A fundamental problem of interest to contemporary natural resource scientists is that of assessing whether a critical population parameter such as population proportion p has been maintained above (or below) a specified critical threshold level pc. This problem has been traditionally analyzed using frequentist estimation of parameters with confidence intervals or frequentist hypothesis testing. Bayesian statistical analysis provides an alternative approach that has many advantages. It has a more intuitive interpretation, providing probability assessments of parameters.
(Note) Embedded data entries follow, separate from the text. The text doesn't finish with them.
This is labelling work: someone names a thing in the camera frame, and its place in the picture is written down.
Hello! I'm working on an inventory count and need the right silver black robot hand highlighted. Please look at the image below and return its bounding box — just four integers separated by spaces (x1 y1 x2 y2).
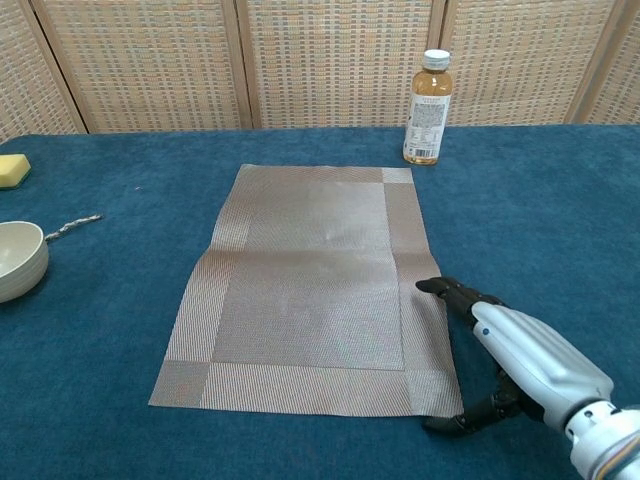
415 276 616 439

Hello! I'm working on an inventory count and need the beige woven placemat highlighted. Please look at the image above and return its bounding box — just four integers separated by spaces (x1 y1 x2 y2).
147 163 464 419

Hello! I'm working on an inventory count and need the white ceramic bowl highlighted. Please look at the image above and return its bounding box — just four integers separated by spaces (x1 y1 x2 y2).
0 221 50 305

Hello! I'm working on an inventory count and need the blue carpet table cover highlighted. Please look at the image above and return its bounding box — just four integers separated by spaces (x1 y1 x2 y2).
0 123 640 480

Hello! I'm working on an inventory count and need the tea bottle with white cap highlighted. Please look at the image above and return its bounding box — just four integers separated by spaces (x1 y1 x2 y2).
402 48 455 167

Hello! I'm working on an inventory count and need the bamboo folding screen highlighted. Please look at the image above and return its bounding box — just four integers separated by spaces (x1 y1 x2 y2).
0 0 640 144

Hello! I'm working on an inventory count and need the yellow sponge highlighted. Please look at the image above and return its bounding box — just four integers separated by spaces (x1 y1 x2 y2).
0 153 32 192

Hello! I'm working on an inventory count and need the braided white rope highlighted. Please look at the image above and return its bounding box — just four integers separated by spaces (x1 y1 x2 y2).
43 213 105 245
It provides the Bayesian logic of “if (data), then probability (parameters)” rather than the frequentist logic of “if (parameters), then probability (data).” It provides a sequential, cumulative, scientific approach to analysis, using prior information and reassessing the probability distribution of parameters for adaptive management decision making. It has been integrated with decision theory and provides estimates of risk. Natural resource scientists have the opportunity of using Bayesian statistical analysis to their advantage now that this alternative approach to statistical inference has become practical and accessible.